▶ Activity
Among the entries below, find every line that contains the string "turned", then copy it.

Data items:
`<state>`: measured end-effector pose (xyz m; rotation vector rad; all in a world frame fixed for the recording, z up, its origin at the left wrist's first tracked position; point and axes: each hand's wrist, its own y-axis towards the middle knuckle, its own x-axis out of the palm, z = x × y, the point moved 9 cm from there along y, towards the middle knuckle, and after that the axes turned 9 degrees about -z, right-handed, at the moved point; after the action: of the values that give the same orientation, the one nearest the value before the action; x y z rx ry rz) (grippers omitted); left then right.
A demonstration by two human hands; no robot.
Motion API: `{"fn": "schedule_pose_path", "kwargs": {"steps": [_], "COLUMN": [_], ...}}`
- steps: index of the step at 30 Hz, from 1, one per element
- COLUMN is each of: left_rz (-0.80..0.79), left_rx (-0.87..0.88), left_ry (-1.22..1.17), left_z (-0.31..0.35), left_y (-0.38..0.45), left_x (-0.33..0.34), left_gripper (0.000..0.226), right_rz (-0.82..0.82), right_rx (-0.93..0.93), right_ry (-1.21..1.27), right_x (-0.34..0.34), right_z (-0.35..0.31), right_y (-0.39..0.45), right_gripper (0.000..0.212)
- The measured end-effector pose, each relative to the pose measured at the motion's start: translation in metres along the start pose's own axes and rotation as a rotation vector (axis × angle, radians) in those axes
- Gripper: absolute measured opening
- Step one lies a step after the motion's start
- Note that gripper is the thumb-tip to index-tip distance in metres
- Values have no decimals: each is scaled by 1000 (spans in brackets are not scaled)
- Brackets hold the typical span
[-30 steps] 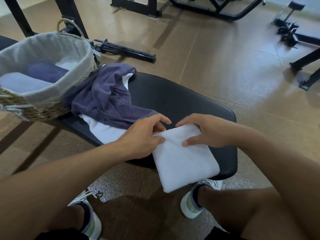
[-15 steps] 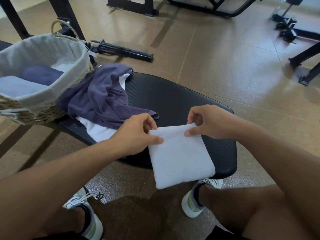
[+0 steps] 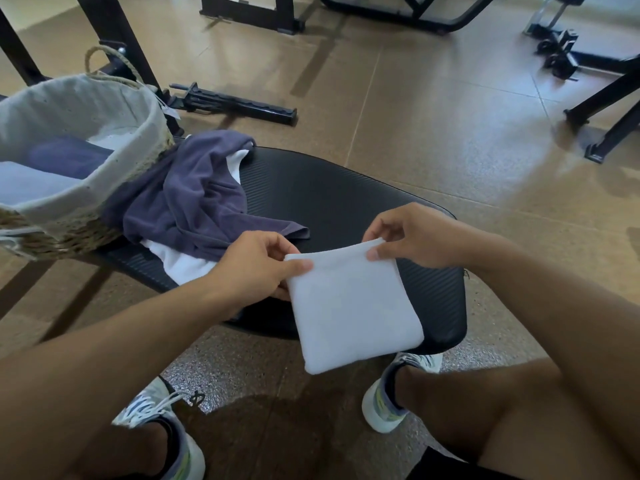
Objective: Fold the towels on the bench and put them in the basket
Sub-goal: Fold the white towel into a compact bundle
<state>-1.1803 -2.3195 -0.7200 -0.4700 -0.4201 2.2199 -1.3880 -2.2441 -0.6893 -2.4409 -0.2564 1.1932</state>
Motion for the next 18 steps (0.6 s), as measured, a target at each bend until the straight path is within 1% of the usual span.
{"fn": "schedule_pose_path", "kwargs": {"steps": [3,5,6,8,11,13,15,18], "left_rz": [81,109,117,110,36,1,-17,-76], "left_rx": [60,73,68,35,-38,-62,-47,45], "left_ry": [288,479,563,654,725,729,665,503], "left_z": [5,10,11,13,13,11,9,15], "left_y": [5,6,5,4,3,4,6,4], "left_x": [-7,-7,-8,-9,-4,0,1,4], "left_gripper": [16,18,22,34,48,50,48,46], "right_rz": [-26,-38,-54,-114,-215,-242,-256,-249], "right_rx": [29,50,58,56,49,63,69,33], "right_ry": [-59,-93,-133,-189,-199,-223,-245,-259], "right_x": [8,8,8,12,21,26,29,28], "right_z": [5,7,6,3,-2,-5,-10,-21], "right_y": [13,17,17,16,14,14,15,13], "right_gripper": [14,23,29,34,44,52,52,47]}}
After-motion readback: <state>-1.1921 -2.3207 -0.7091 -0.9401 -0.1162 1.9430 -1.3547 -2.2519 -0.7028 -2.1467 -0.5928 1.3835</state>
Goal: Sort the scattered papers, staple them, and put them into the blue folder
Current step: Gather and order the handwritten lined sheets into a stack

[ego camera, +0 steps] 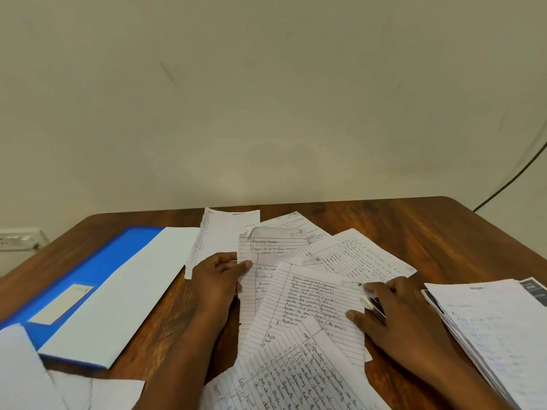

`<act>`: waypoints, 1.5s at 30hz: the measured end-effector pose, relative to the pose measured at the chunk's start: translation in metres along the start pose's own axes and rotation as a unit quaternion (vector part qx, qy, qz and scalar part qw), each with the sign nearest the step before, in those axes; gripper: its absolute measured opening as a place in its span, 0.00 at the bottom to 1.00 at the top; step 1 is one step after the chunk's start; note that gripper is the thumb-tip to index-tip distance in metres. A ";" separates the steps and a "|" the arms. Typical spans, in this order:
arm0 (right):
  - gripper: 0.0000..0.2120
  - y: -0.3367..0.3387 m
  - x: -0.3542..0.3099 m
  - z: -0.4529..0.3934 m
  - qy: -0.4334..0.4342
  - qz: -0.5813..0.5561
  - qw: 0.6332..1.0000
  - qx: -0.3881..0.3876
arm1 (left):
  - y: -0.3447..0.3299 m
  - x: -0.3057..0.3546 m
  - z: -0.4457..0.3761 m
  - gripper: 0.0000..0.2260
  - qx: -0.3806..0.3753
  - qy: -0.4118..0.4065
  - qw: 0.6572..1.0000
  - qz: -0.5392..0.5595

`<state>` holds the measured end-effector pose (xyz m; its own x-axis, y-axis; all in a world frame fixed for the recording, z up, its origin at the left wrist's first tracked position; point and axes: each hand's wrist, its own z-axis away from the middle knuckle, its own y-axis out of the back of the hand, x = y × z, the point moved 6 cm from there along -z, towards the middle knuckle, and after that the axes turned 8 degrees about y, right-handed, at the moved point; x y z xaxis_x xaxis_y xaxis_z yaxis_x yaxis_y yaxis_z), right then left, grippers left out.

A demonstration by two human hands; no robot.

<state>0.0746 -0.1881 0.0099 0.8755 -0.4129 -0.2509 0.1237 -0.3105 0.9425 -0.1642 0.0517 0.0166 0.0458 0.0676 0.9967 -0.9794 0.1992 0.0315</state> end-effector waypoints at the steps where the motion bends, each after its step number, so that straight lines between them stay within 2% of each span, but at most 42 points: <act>1: 0.48 0.000 0.000 0.000 -0.001 0.001 1.000 -0.001 | 0.001 0.001 0.000 0.11 -0.002 0.006 1.000 0.012; 6: 0.43 0.000 -0.001 -0.001 0.001 0.008 1.000 -0.005 | 0.008 0.001 -0.005 0.11 -0.006 0.053 0.995 0.084; 12: 0.43 0.001 -0.001 0.000 0.003 0.007 1.000 0.002 | 0.017 0.010 -0.003 0.05 0.023 0.058 0.989 0.133; 16: 0.38 0.001 -0.003 0.000 0.007 0.002 1.000 0.005 | 0.033 0.031 -0.005 0.07 0.074 -0.013 0.987 0.140; 20: 0.37 0.002 -0.003 0.000 0.009 0.008 1.000 0.013 | 0.048 0.054 -0.002 0.04 0.083 -0.080 0.981 0.153; 31: 0.45 0.006 -0.006 0.000 -0.012 0.012 1.000 0.003 | 0.064 0.128 0.042 0.05 0.059 -0.222 0.960 0.157; 40: 0.50 0.006 -0.005 0.000 -0.018 0.012 1.000 -0.004 | 0.086 0.169 0.078 0.06 0.087 -0.292 0.930 0.208; 45: 0.47 0.008 -0.007 0.001 -0.018 0.009 1.000 -0.003 | 0.102 0.182 0.087 0.06 0.123 -0.313 0.907 0.252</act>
<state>0.0693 -0.1887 0.0188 0.8598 -0.4497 -0.2420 0.1114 -0.2975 0.9482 -0.2731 -0.0006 0.2076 -0.4660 -0.4939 0.7341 -0.8625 0.0683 -0.5015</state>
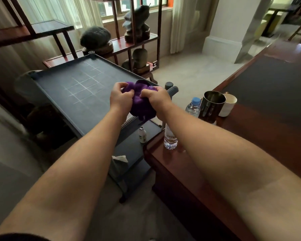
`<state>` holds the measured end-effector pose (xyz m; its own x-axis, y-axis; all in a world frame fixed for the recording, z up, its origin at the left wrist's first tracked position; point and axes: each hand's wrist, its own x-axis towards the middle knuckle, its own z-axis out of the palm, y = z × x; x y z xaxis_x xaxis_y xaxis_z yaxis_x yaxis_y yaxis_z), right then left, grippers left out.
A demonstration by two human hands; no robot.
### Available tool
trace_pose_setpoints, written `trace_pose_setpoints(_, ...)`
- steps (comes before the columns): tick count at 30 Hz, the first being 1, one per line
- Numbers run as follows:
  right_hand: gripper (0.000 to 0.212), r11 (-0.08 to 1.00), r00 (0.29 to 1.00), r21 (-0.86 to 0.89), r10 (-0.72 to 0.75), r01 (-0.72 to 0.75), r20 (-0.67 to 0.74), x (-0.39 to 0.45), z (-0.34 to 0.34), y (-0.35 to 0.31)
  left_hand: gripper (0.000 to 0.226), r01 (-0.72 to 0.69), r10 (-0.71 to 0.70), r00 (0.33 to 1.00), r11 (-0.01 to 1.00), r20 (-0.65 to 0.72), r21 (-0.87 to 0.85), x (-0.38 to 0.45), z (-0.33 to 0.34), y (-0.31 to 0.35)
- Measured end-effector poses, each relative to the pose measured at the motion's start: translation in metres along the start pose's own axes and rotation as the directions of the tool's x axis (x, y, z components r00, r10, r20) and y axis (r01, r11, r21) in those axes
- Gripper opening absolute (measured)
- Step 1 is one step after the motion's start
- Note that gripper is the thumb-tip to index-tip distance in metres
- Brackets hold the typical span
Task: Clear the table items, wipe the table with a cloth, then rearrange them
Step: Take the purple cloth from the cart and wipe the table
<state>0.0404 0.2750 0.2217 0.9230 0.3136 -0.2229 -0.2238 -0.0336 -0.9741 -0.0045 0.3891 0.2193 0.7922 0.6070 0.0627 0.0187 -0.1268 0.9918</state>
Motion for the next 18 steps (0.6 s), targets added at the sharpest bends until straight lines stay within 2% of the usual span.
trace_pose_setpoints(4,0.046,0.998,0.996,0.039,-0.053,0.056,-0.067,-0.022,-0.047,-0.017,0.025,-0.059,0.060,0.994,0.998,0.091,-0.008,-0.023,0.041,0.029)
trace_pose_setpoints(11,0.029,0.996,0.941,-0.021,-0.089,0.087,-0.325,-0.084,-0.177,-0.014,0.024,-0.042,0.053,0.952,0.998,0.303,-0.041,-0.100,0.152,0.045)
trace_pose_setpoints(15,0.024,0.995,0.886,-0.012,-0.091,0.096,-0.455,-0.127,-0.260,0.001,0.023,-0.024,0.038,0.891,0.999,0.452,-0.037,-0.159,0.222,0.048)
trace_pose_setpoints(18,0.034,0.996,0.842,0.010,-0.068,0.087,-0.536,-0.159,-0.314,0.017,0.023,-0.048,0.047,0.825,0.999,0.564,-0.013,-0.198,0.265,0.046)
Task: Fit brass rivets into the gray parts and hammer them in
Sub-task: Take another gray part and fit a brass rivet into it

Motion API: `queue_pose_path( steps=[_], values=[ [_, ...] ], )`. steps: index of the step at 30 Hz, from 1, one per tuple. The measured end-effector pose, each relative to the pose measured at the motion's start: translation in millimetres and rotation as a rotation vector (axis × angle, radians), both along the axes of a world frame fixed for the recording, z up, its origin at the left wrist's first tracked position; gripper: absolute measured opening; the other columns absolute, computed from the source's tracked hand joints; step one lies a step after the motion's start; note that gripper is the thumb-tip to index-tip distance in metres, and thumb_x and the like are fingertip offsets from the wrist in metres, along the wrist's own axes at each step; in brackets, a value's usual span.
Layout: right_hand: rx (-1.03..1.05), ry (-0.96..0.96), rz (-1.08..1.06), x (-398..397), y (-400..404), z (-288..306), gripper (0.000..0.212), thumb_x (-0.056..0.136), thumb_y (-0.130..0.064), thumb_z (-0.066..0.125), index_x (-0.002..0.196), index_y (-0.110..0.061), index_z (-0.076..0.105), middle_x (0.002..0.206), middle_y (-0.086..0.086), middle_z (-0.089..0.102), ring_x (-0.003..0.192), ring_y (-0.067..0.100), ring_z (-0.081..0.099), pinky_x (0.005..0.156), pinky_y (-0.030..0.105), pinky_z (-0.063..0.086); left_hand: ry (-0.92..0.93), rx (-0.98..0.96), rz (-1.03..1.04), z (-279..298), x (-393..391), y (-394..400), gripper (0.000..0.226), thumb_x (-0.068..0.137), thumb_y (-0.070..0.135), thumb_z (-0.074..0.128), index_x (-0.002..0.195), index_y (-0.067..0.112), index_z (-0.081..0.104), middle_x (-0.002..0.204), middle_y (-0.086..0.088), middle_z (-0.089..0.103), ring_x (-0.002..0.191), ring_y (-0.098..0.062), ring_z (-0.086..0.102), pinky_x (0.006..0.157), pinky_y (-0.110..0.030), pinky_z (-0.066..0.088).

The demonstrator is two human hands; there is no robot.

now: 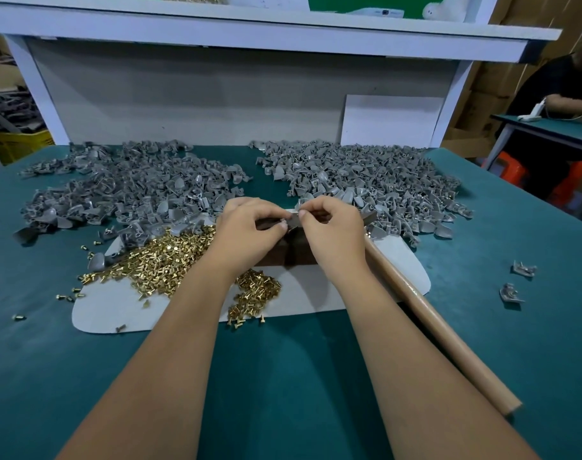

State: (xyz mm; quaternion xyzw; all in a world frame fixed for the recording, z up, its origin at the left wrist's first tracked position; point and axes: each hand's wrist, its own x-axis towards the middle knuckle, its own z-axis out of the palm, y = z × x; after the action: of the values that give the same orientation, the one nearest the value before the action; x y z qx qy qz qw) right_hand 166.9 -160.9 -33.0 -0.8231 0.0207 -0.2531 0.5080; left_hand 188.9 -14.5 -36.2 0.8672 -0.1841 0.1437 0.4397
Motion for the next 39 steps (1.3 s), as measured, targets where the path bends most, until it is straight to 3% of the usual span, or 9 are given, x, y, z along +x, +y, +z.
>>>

▶ Answer space
`<state>`: measured end-effector pose (xyz m; rotation vector rad; all in a world frame fixed for the recording, z up, its origin at the left wrist's first tracked position; point and axes: each hand's wrist, its own y-axis towards the middle knuckle, its own x-axis out of the palm, z = x × y, the point moved 9 cm from there along y, towards the middle knuckle, and after that the axes turned 9 degrees about -z, right-handed, at the moved point; after the action: of the values that give the same orientation, the one nearest the value before the action; x y z rx ry rz) (grippers omitted); left then right.
`<state>` holds the measured end-effector pose (xyz m; its own x-axis, y-axis; all in a world frame fixed for the recording, z up, its origin at the left wrist's first tracked position; point and axes: each hand's wrist, its own z-axis away from the middle knuckle, its own y-axis out of the back of the hand, x = y × z, the point moved 6 cm from there along -z, towards the middle knuckle, and after that the axes turned 8 degrees about y, right-handed, at the moved point; x y z xaxis_x xaxis_y xaxis_z yaxis_x yaxis_y yaxis_z), right then left, grippers left out.

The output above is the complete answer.